Produce the same data once more, line for line.

**Collected data entries:**
_ _ _ _ _

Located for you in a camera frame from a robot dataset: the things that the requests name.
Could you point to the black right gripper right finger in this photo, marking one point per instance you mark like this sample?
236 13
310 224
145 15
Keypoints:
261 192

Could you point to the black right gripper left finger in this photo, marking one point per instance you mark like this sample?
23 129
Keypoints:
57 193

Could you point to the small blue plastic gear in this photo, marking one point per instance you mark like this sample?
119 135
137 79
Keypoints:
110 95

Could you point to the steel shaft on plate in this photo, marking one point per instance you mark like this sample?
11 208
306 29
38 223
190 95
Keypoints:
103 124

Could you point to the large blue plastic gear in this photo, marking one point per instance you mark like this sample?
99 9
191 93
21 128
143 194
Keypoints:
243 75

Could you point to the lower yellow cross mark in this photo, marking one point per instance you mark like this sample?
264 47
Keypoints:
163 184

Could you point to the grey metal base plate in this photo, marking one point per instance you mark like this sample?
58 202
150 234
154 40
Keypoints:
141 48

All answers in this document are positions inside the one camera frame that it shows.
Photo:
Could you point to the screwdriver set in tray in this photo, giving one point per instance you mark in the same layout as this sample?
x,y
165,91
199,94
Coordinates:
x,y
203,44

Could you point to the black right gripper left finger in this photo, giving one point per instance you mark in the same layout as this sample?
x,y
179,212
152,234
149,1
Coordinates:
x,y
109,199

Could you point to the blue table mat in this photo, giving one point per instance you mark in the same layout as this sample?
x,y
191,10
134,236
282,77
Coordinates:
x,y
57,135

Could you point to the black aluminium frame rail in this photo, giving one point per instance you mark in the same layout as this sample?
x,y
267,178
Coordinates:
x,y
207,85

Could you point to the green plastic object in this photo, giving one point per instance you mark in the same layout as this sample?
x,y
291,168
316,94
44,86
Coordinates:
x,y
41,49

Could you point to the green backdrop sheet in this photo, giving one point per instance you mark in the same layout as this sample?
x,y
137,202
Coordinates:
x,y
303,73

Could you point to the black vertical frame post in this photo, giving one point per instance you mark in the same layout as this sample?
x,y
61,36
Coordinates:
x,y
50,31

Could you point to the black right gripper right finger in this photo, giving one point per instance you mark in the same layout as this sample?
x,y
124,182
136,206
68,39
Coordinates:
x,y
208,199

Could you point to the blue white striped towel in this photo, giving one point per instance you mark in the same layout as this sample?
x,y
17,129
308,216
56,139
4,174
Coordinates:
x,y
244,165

_ _ _ _ _

**Task response:**
Located for you in a camera frame from a robot dataset: the things that the requests name.
Could you point to the black right gripper right finger in this photo, marking one point per instance you mark like this sample?
236 13
310 224
145 15
Keypoints:
261 192

Could you point to the black right gripper left finger in this photo, marking one point per instance you mark like this sample?
23 129
Keypoints:
57 193

Could you point to the small blue plastic gear in this photo, marking one point per instance you mark like this sample?
119 135
137 79
Keypoints:
110 95

Could you point to the steel shaft on plate in this photo, marking one point per instance you mark like this sample?
11 208
306 29
38 223
190 95
Keypoints:
103 124

Could you point to the large blue plastic gear in this photo, marking one point per instance you mark like this sample?
99 9
191 93
21 128
143 194
Keypoints:
243 75

Could you point to the lower yellow cross mark in this photo, marking one point per instance you mark like this sample?
264 47
Keypoints:
163 184

Could you point to the grey metal base plate in this photo, marking one point per instance you mark like this sample?
58 202
150 234
154 40
Keypoints:
141 48

All answers in this document are positions inside the one camera frame that it shows.
Photo:
Could you point to the screwdriver set in tray in this photo, giving one point per instance you mark in the same layout as this sample?
x,y
165,91
199,94
Coordinates:
x,y
203,44

Could you point to the black right gripper left finger in this photo, giving one point per instance you mark in the same layout as this sample?
x,y
179,212
152,234
149,1
Coordinates:
x,y
109,199

Could you point to the blue table mat in this photo, giving one point per instance you mark in the same layout as this sample?
x,y
191,10
134,236
282,77
Coordinates:
x,y
57,135

Could you point to the black aluminium frame rail in this photo, giving one point per instance you mark in the same layout as this sample?
x,y
267,178
Coordinates:
x,y
207,85

Could you point to the green plastic object in this photo, giving one point per instance you mark in the same layout as this sample?
x,y
291,168
316,94
44,86
Coordinates:
x,y
41,49

Could you point to the green backdrop sheet in this photo, giving one point per instance you mark in the same layout as this sample?
x,y
137,202
Coordinates:
x,y
303,73

Could you point to the black vertical frame post in this photo, giving one point per instance you mark in the same layout as this sample?
x,y
61,36
Coordinates:
x,y
50,31

Could you point to the black right gripper right finger in this photo, giving one point per instance you mark in the same layout as this sample?
x,y
124,182
136,206
68,39
Coordinates:
x,y
208,199

Could you point to the blue white striped towel in this photo, giving one point per instance you mark in the same layout as this sample?
x,y
17,129
308,216
56,139
4,174
Coordinates:
x,y
244,165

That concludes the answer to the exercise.